For Br-U staining, cells were gently rinsed twice with PBS and fixed in 2% PFA after the transcription reaction. For acetyl histone H3 (K9) staining, subconfluent HeLa cells grown on glass coverslips were extracted with CSK buffer containing 0.5% Triton X-100 on ice for 5 min and immediately fixed in 2% formaldehyde for 10 min. Antibodies specifically recognizing Br-U (Sigma-Aldrich), UBF (a gift from E.K.L. Chang, University of Florida, Gainesville, FL) and acetyl histone H3-K9 (Upstate Biotechnology) were incubated with cells for 1 h at RT. The immunolabeling signals were subsequently detected by incubating cells with Texas red– or FITC-conjugated secondary antibodies (Jackson ImmunoResearch Laboratories, Inc.).
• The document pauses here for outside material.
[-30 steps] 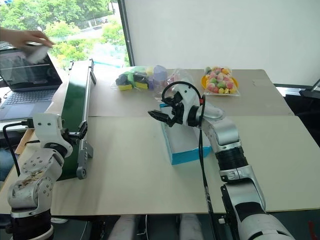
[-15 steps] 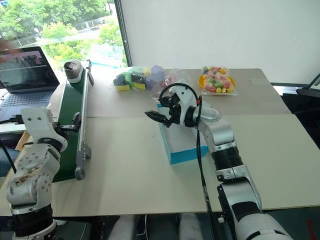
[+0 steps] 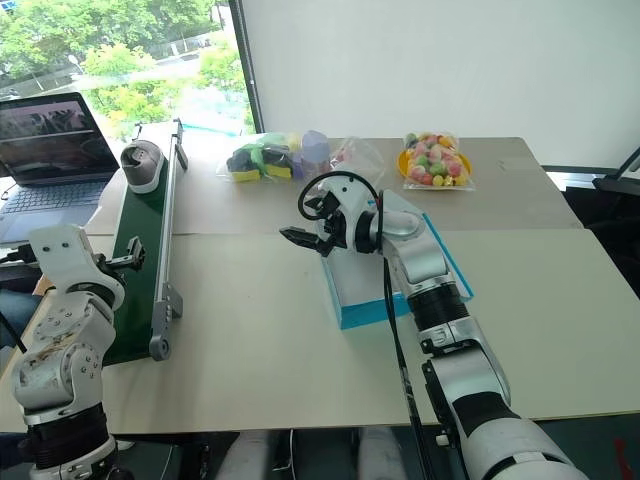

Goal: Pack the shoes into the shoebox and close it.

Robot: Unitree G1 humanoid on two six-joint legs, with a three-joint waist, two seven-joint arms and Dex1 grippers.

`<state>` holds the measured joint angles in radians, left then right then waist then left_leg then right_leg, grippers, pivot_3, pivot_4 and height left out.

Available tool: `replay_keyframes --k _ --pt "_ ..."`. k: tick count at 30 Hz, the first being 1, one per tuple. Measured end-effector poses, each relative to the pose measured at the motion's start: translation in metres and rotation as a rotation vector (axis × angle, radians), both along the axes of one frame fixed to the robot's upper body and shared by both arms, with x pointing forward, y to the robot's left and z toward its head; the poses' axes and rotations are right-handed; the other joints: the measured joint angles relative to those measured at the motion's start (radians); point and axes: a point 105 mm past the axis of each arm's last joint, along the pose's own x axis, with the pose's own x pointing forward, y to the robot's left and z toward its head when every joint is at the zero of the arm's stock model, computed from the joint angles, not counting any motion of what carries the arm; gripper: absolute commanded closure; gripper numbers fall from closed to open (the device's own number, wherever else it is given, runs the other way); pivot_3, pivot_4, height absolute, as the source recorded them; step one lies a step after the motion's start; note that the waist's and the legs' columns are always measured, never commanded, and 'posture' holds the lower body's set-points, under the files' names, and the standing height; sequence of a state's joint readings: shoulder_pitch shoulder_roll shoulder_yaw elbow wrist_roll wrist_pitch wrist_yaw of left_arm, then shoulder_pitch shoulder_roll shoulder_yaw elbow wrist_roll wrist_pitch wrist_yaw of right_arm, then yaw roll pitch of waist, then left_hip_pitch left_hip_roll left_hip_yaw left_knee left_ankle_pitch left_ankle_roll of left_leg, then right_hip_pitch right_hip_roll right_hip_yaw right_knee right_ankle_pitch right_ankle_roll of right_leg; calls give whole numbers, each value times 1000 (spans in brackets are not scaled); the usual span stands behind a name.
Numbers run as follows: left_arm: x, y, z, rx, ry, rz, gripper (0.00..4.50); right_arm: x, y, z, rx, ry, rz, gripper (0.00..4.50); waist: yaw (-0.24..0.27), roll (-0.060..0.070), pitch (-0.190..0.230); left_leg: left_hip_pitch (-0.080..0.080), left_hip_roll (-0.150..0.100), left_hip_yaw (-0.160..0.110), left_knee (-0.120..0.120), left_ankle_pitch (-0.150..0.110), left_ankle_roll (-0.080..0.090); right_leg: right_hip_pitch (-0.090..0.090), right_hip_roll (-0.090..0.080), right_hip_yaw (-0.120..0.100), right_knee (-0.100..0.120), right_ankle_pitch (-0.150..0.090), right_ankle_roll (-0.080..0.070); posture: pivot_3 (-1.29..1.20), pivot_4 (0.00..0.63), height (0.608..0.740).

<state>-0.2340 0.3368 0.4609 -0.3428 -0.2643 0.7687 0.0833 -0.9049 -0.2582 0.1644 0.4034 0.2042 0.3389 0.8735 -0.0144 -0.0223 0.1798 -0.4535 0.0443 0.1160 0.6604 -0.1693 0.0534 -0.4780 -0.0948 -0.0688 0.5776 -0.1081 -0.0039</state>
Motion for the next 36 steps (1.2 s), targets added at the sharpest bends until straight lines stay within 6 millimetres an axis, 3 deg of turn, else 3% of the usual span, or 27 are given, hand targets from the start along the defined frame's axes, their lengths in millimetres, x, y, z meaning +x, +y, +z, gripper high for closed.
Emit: replay_keyframes --k 6,12,27,28,30,33,36 --pt "9 15 -13 -17 33 -13 21 -15 8 3 -2 21 65 0 1 0 0 -1 1 0 0 0 0 -3 0 0 0 0 0 0 150 738" --pt "26 12 -17 -44 15 -70 21 -23 9 4 4 45 73 0 3 -1 0 -3 1 1 0 0 0 -4 -1 -1 0 0 -1 0 150 738" --pt "41 17 -35 -89 70 -63 21 -25 -4 4 7 54 2 0 1 -2 -1 -4 1 2 0 0 -1 -7 -1 -1 1 2 -2 0 150 738" --pt "41 17 -38 -104 75 -60 439 -25 -4 4 7 53 -1 0 1 -2 -1 -4 1 2 0 0 -1 -7 -1 -1 1 2 -2 0 150 738" --pt "42 17 -36 -163 47 -54 657 -24 -5 4 6 51 -9 0 1 -2 -1 -4 1 2 0 0 -1 -7 -1 -1 1 2 -2 0 150 738" --pt "43 18 -33 -221 17 -55 1702 -23 -7 5 3 49 -20 0 3 -2 -1 -4 1 2 0 0 -1 -7 -1 -1 1 2 -2 0 150 738" --pt "46 19 -29 -261 2 -49 2028 -23 -8 5 1 47 -26 0 6 -2 -1 -4 1 2 0 0 -2 -7 -1 -1 1 2 -2 0 150 738"
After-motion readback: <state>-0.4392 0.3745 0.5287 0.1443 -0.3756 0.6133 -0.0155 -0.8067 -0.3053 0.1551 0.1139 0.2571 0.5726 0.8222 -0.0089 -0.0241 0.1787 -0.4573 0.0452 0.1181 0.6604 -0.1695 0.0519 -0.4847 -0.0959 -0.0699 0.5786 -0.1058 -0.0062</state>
Fluorescent images were collected on a confocal laser scanning microscope (model LSM 510; Carl Zeiss MicroImaging, Inc.) equipped with META and a 405-nm laser (Carl Zeiss MicroImaging, Inc.).
Online supplemental material
Fig. S1 shows the increases of H3-K9 acetylation on telophase chromosomes temporally correlate with the decreases of H3-S10 phosphorylation. Bar, 10 μM.
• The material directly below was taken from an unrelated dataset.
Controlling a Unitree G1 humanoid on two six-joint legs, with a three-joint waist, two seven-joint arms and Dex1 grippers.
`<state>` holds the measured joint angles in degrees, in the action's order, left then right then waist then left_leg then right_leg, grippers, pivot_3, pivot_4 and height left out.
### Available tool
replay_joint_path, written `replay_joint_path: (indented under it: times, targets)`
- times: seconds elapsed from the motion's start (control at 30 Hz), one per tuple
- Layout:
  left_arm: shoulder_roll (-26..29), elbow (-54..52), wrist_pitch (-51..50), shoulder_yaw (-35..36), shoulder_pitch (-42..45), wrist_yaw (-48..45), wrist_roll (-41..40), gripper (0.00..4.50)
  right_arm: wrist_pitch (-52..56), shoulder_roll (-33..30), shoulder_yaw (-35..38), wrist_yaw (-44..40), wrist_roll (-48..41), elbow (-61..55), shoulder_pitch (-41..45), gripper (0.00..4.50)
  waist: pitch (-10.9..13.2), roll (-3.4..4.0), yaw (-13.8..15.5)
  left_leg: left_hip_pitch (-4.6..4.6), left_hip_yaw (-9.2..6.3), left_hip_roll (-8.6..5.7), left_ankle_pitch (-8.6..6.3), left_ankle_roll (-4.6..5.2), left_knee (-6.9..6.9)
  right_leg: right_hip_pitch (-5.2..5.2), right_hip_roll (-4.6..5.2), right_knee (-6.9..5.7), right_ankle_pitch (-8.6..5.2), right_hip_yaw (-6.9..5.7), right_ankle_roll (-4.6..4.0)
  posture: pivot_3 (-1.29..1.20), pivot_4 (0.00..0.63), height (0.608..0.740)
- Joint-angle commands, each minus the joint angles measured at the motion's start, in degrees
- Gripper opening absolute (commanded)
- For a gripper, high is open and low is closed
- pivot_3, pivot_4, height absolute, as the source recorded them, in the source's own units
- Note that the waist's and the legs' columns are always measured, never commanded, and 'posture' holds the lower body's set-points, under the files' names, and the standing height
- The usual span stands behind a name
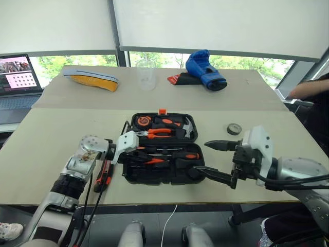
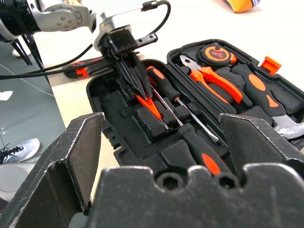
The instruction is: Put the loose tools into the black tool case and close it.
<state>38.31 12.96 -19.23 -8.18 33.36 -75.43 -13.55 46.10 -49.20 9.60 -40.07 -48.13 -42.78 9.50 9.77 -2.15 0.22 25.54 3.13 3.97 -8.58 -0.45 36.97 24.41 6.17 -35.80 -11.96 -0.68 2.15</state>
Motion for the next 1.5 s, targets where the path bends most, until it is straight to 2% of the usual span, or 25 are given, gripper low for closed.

We would like to thank Drs. D. Brown (University of Mississippi, University, MS), E.K.L. Chan (University of Florida), H. Kimura, and P. Cook (University of Oxford, Oxford, UK) for their generosity in supplying cell lines and reagents. We are also grateful to Drs. S. Adam and Y. Gruenbaum for constructive discussion, and Drs. D. Leary and M. McDonough for critical reading of the manuscript.
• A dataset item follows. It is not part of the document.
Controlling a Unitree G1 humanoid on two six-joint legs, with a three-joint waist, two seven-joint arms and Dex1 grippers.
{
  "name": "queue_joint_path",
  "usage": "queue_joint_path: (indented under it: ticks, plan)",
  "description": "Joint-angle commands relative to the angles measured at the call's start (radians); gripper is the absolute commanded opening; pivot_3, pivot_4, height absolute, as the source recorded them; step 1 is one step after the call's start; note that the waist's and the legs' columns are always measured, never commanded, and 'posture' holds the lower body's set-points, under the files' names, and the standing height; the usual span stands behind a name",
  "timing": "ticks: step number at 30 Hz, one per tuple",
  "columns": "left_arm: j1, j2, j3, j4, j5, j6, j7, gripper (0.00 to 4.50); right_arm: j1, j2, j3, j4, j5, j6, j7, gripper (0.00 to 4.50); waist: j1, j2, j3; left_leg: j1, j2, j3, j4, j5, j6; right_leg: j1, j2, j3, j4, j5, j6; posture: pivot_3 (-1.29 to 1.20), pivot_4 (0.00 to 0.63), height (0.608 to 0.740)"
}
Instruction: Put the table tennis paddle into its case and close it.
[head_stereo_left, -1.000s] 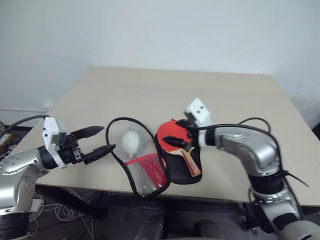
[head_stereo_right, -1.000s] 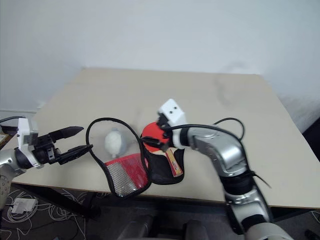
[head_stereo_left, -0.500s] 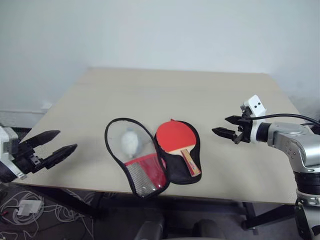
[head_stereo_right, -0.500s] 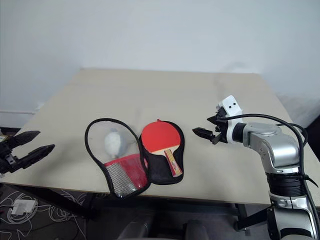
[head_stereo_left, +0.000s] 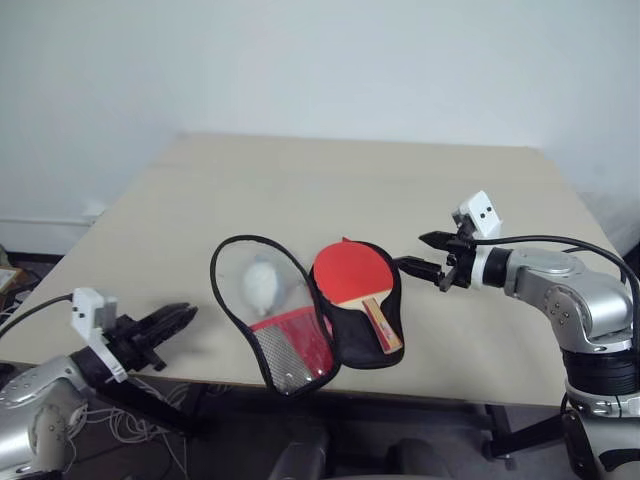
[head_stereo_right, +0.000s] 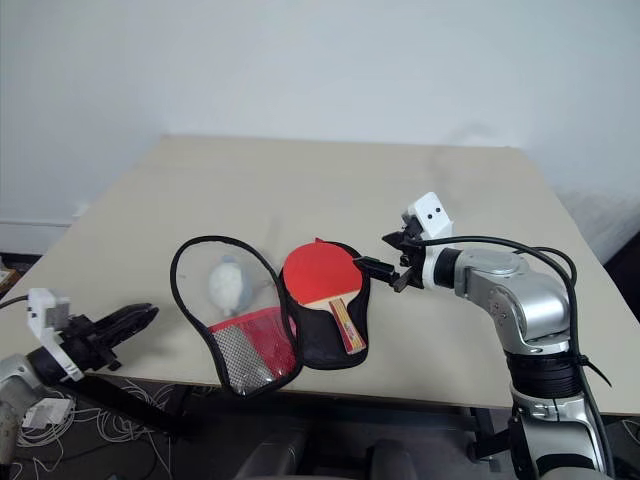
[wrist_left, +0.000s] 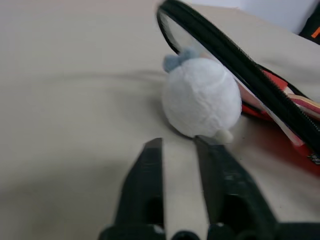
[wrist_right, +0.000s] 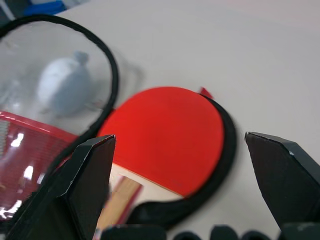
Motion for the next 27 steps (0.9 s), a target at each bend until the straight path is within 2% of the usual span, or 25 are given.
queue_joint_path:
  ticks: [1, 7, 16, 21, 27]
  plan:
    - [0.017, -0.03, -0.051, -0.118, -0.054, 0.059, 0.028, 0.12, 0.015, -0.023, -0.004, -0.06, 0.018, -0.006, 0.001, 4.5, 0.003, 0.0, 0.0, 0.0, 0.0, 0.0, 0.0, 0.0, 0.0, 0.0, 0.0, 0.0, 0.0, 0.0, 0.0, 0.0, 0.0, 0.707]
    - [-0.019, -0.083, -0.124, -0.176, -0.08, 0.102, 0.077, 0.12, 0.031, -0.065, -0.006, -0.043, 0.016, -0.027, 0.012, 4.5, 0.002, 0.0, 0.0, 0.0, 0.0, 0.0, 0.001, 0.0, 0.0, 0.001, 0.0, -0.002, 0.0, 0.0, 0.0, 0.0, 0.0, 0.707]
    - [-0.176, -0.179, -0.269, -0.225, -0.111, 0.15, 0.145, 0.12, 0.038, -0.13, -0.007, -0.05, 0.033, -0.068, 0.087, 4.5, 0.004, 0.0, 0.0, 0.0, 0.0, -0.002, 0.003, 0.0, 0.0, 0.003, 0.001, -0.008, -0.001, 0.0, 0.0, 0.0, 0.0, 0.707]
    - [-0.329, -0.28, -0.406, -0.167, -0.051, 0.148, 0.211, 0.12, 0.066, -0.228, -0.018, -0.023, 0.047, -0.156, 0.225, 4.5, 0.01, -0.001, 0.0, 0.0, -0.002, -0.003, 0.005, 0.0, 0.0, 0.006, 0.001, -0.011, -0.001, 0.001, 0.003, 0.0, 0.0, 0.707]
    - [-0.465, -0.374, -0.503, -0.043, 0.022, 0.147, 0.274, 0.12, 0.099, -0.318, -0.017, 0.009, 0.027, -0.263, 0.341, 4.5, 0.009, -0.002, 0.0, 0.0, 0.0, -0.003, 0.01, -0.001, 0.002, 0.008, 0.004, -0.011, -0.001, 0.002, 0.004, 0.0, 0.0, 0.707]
This work is supported by a National Cancer Institute grant (R01 CA77560) to S. Huang, Keith R. Porter Endowment for Cell Biology to T. Misteli, Human Frontier Science Program and Wellcome Trust to A. Lamond, and Croucher Foundation Scholarship to A.K.L. Leung.
Abbreviations used in this paper: Br-U, bromo-uridine; FACT, facilitates chromatin transcription; FLIP, fluorescence loss in photobleaching; HMG, high mobility group; NOR, nucleolar organizing region; RNA pol I, RNA polymerase I; rDNA, ribosomal DNA; RFI, relative fluorescence intensity; RPA39/40, 39/40-kD subunit of RNA pol I; RPA43, 43-kD subunit of RNA pol I; t50, time of 50% fluorescence recovery; TBP, TATA-binding protein; UBF, upstream-binding factor.